Zelle, die mit einem Expressionsvektor zum Exprimieren des humanisierten Antikörpers oder Fragments hiervon nach Anspruch 1 oder Anspruch 5 transfiziert ist.
Pharmazeutische Zusammensetzung, die den humanisierten Antikörper oder das Fragment nach einem der Ansprüche 1 oder 5 und einen pharmazeutisch akzeptablen Hilfsstoff umfasst.
Verwendung des humanisierten Antikörpers oder eines Fragments hiervon nach einem der Ansprüche 1 oder 5 zur Herstellung eines Medikaments zum Behandeln einer klinischen oder präklinischen Alzheimer-Erkrankung, Down-Syndrom oder einer klinischen oder präklinischen zerebralen amyloiden Angiopathie.
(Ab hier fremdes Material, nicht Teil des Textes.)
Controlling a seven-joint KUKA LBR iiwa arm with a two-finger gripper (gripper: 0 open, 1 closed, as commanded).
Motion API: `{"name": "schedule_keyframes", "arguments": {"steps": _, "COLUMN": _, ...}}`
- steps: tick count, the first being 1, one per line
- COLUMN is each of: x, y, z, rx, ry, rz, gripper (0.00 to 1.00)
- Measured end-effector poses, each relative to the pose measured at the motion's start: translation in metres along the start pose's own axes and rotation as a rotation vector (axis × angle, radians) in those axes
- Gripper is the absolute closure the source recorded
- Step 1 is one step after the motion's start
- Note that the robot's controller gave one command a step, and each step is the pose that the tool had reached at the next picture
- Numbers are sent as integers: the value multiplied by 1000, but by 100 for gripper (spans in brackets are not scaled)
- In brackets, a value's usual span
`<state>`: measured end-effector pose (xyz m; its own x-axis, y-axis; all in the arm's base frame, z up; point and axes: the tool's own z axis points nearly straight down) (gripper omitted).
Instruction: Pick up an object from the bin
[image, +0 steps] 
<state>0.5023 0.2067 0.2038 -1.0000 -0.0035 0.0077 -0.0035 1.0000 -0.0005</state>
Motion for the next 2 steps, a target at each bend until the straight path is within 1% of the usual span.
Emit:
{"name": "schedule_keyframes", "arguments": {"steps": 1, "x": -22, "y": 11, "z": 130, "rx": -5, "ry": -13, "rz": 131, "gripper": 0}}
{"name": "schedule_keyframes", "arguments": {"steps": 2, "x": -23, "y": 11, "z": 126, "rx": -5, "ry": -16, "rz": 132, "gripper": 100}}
Verwendung eines humanisierten Antikörpers oder Fragments nach einem der Ansprüche 1 oder 5 zur Herstellung eines Medikaments zur Behandlung, Vorbeugung oder Umkehrung von kognitivem Verfall bei klinischer oder präklinischer Alzheimer-Erkrankung, Down-Syndrom oder klinischer oder präklinischer zerebraler Amyloidangiopathie.
Verwendung des humanisierten Antikörpers oder Fragments nach einem der Ansprüche 1 oder 5 zur Herstellung eines Medikaments zur Behandlung von Alzheimer-Erkrankung.